Hubert Védrine «Dépasser le paternallisme et la repentance qui ne sert à rien»
Enchaînant sur l'Afrique et une question qui lui était posée sur le modérateur Adama Gaye, journaliste sénégalais, sur le discours de ferme indépendance du président du Ghana Nana Akufo-Addo face au président français Emmanuel Macron, Hubert Védrine a déclaré :
« Entre l'Europe et l'Afrique, l'Australie et l'Asie du Sud-Est, l'Afrique du Sud et ses voisins, une co-gestion est nécessaire avec un langage de respect mutuel et de vérité. Il faut évidemment que les Européens dépassent le paternalisme, la repentance qui ne sert à rien, de même que l'instrumentalisation politique du passé dans une sorte de plainte permanente pour aller vers la co-responsabilité.
Les pays d'Asie du Sud-Est en 1960 avaient le même PIB que les pays du Golfe de Guinée. Leur trajectoire ne s'explique pas seulement par les politique occidentales ou des institutions multilatérales, qui changent de doctrine tous les dix ans parce qu'on ne sait pas très bien ce qu'il faut faire pour développer les autres.»
Aminata Touré défend un «dialogue d'égal à égal»
Plus tard dans la journée, dans une session plénière consacrée à la « géopolitique de l'Afrique et des super-puissances », l'ancienne Premier ministre du Sénégal Aminata Touré a en quelque sorte répondu à Hubert Védrine, avec une série de petites phrases qui ont fait mouche dans la salle.
Elle a rebondi sur la nécessité de faire prévaloir un autre « récit » sur l'Afrique. « Nous avons les pires relations publiques du monde... En fait, nous faisons de grandes avancées avec la croissance économique, la promotion des femmes qui est parfois plus avancée dans les Parlements du Rwanda et du Sénégal que dans les pays d'Europe, ou encore l'espérance de vie. Cette histoire n'est pas racontée : vous ne la voyez pas sur CNN, la BBC ou France 24. Telle est pourtant la vraie histoire de l'Afrique. Cela doit changer. Nous sommes les sujets de l'Afrique et nous devons nous définir parce que nous allons nourrir le reste du monde.»
Fathallah Sijilmassi : « Le Maroc, c’est l’Afrique ! »

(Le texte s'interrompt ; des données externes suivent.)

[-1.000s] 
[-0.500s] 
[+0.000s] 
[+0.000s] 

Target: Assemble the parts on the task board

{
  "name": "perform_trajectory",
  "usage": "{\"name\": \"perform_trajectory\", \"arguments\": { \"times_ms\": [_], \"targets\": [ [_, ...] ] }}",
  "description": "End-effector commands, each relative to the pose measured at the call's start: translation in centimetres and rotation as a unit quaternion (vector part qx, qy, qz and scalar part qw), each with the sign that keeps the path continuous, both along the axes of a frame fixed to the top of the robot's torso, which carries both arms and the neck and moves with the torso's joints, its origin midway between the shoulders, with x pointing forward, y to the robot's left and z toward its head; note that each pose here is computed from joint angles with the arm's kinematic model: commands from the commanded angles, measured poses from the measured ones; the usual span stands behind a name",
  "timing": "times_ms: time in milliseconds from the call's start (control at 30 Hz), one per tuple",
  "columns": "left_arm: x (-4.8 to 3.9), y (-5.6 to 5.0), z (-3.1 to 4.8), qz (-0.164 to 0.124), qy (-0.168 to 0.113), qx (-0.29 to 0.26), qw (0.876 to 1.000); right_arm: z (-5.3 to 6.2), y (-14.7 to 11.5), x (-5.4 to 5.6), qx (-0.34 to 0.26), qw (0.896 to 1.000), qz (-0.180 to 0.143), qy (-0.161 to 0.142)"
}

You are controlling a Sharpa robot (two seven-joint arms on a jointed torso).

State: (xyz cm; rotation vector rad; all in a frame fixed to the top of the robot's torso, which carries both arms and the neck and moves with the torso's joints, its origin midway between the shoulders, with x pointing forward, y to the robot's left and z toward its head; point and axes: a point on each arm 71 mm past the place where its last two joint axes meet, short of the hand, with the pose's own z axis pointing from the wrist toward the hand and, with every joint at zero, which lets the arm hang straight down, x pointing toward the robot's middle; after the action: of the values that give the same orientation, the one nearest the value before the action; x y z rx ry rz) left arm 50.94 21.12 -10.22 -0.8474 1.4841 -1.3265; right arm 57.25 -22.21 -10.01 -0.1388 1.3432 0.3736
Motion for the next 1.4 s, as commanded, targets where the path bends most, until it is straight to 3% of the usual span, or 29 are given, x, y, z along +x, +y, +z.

Face aux images de CNN de migrants noirs vendus comme esclaves en Libye, Aminata Touré a appelé les intellectuels du Maghreb a réagir. S'agissant de l'Europe, elle a déclaré : « Vous pouvez décider combien de personnes peuvent venir sur votre territoire, mais si vous êtes le berceau des droits de l'homme, vous ne pouvez pas rester silencieux face à certaines situations. Nous voulons dialoguer avec l'Afrique du Nord, l'Europe et la Chine, mais pas sur la base des modèles du passé.
L'Afrique n'est pas le supermarché où l'on vient faire ses courses et d'où l'on part. Nous voulons des transactions équitables et des transferts de technologies. Une nouvelle génération de leaders est née après l'indépendance. Elle a un esprit totalement ouvert et se montre très consciente des intérêts de l'Afrique. C'est une bonne chose. Le temps est venu d'une relation égale.»
Fathallah Sijilmassi, secrétaire général de l'Union pour la Méditerranée, a renchéri : « L'Afrique n'est pas seulement l'avenir. C'est aussi le présent ! Le Maroc, c'est l'Afrique. L'Afrique du Nord, c'est l'Afrique. Quand nous voyons des criminels, nous dénonçons le trafic d'être humains comme nous condamnons le terrorisme. Nous savons tous que face à des vulnérabilités telles que celles de la Libye, des situations vont se produire que nous devons combattre. Nous restons unis et nous continuons à dire que nous sommes en pleine solidarité (avec les migrants en Lybie, ndlr) car nous parlons aussi de notre propres citoyens et de leurs familles ».